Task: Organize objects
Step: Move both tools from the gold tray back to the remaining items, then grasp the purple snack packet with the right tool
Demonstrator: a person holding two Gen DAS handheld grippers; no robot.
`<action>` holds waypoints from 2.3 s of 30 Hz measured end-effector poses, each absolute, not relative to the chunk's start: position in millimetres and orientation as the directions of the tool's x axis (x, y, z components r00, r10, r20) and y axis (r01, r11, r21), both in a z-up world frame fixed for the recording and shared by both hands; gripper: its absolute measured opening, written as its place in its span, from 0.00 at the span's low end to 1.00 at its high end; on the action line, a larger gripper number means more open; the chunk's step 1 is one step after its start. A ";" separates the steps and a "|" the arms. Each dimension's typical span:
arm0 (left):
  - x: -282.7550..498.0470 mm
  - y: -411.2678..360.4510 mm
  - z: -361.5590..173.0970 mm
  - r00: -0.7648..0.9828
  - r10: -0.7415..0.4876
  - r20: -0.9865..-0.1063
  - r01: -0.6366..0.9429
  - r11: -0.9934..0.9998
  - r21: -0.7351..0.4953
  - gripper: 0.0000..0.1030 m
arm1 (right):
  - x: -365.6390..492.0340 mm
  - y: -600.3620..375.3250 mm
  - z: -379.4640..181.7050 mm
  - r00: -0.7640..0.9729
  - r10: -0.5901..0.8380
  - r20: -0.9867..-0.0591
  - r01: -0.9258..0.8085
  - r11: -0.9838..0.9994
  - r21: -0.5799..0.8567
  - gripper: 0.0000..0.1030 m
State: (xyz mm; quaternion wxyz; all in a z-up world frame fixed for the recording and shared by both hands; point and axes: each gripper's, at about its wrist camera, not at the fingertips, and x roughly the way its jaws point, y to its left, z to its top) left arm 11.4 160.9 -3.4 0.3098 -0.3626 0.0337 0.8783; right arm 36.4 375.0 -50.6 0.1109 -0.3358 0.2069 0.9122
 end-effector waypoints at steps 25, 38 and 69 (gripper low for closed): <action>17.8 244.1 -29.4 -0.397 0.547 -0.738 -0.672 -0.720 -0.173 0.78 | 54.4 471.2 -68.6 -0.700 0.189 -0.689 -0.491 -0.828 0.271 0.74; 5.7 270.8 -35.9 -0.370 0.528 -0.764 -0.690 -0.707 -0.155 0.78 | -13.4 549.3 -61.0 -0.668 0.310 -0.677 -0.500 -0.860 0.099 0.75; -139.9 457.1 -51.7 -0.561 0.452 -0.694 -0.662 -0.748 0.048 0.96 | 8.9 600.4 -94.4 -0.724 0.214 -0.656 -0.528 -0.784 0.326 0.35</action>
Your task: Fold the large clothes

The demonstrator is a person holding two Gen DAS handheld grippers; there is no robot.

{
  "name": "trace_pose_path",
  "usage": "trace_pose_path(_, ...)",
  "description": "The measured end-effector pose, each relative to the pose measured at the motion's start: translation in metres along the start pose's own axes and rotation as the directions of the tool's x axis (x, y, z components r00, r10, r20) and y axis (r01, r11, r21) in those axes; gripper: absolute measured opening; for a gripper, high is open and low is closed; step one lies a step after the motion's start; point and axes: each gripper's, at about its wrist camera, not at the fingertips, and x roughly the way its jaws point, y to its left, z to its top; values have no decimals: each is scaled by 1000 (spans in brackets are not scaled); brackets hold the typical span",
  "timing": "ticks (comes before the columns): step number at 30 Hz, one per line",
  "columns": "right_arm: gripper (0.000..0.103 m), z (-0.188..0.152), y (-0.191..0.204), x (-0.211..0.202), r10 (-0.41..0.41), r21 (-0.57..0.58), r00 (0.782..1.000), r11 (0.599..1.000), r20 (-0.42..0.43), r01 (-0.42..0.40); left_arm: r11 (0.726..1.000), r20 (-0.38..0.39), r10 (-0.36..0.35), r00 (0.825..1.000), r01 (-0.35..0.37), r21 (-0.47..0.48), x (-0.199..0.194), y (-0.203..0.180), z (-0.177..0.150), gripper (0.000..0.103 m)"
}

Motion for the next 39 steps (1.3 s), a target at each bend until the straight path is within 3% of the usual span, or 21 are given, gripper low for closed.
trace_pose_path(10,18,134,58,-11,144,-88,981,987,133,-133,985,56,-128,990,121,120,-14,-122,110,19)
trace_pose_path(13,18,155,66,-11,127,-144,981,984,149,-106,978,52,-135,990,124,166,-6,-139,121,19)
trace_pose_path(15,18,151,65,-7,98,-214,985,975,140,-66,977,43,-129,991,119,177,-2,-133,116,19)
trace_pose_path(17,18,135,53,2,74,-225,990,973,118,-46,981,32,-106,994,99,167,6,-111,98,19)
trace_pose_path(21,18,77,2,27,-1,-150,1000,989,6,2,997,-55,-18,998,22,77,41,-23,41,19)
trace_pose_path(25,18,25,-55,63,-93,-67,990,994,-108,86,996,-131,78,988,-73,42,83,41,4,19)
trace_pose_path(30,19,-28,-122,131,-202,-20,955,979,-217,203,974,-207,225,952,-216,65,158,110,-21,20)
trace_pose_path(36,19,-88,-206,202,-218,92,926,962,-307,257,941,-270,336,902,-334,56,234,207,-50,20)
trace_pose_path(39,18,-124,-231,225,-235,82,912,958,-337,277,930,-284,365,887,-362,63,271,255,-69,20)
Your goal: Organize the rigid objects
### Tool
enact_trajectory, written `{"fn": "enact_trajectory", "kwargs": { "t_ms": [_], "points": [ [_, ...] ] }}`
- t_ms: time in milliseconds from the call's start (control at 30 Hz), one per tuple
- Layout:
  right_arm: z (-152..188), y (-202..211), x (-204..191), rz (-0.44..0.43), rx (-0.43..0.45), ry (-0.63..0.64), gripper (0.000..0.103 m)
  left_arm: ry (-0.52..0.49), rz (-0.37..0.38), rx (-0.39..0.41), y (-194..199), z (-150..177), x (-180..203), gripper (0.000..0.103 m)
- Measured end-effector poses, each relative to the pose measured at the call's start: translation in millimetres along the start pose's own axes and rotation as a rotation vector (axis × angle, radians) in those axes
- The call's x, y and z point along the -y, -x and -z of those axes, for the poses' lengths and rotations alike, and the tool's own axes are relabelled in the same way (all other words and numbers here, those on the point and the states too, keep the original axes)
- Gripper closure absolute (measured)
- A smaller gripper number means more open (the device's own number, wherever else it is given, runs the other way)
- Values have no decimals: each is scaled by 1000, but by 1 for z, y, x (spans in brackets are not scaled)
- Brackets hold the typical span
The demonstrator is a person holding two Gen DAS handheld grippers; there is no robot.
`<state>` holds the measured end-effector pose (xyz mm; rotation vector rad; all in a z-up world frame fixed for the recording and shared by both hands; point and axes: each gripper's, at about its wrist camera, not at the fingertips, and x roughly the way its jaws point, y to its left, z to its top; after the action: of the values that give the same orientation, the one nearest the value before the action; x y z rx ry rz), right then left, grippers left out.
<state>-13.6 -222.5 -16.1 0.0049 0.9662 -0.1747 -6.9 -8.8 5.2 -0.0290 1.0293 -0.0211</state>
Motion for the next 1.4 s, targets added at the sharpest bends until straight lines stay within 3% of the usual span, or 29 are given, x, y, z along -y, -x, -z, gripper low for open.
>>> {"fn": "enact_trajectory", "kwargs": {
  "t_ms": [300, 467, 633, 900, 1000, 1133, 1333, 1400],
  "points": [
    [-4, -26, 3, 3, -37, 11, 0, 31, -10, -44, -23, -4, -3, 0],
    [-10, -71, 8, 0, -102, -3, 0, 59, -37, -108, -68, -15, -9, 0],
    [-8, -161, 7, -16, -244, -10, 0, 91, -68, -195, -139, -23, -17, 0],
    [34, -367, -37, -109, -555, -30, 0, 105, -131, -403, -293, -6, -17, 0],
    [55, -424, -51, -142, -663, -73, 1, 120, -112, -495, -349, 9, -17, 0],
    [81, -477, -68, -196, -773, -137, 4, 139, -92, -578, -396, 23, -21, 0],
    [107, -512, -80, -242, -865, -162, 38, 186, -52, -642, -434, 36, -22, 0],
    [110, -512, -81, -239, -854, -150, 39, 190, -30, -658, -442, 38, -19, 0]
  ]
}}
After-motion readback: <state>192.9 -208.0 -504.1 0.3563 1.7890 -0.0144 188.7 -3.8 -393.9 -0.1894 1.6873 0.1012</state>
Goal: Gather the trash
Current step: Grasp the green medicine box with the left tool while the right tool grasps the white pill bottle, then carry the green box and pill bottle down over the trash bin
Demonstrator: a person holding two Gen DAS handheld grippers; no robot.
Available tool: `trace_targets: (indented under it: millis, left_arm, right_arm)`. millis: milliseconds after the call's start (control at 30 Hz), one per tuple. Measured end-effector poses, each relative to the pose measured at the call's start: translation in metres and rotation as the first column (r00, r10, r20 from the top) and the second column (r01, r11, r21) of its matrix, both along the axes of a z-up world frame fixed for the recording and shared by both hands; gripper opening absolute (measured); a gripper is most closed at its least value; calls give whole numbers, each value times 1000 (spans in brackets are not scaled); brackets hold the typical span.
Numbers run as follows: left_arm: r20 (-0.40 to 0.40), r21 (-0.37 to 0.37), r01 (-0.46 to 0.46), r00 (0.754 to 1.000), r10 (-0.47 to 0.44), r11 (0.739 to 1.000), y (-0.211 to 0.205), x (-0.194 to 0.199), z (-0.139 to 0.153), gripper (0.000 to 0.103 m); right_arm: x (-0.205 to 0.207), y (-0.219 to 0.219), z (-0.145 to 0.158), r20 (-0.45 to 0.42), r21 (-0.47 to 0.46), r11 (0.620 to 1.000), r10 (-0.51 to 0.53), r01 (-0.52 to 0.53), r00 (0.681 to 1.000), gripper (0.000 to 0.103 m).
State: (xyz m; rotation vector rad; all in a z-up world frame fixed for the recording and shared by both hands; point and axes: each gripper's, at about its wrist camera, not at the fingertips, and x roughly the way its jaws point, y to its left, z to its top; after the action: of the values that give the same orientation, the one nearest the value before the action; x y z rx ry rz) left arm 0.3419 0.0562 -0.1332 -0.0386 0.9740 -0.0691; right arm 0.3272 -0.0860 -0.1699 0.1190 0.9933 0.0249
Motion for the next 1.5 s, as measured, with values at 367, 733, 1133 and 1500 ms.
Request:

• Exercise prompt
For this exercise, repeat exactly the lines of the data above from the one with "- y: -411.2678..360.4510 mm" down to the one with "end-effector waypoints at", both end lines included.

• Written solution
  - y: -411.2678..360.4510 mm
  - z: -361.5590..173.0970 mm
  - r00: -0.7648..0.9828
  - r10: -0.7415..0.4876
  - r20: -0.9865..-0.1063
  - r01: -0.6366..0.9429
  - r11: -0.9934..0.9998
  - r21: -0.7351..0.4953
  - gripper: 0.0000..0.1030 m
arm1 (right):
  - x: -365.6390..492.0340 mm
  - y: -600.3620..375.3250 mm
  - z: -379.4640..181.7050 mm
  - r00: -0.7640..0.9729
  - r10: -0.5901..0.8380
  - r20: -0.9867..-0.0591
  - r01: -0.9258..0.8085
  - r11: -0.9838..0.9994
  - r21: -0.5799..0.8567
  - gripper: 0.0000..0.1030 m
State: (xyz mm; quaternion wxyz; all in a z-up world frame fixed for the recording and shared by both hands; point and axes: each gripper's, at about its wrist camera, not at the fingertips, and x roughly the way its jaws point, y to its left, z to its top) left arm 11.4 160.9 -3.4 0.3098 -0.3626 0.0337 0.8783; right arm 36.4 375.0 -50.6 0.1109 -0.3358 0.2069 0.9122
 end-effector waypoints at steps 25, 38 and 69 (gripper low for closed): <action>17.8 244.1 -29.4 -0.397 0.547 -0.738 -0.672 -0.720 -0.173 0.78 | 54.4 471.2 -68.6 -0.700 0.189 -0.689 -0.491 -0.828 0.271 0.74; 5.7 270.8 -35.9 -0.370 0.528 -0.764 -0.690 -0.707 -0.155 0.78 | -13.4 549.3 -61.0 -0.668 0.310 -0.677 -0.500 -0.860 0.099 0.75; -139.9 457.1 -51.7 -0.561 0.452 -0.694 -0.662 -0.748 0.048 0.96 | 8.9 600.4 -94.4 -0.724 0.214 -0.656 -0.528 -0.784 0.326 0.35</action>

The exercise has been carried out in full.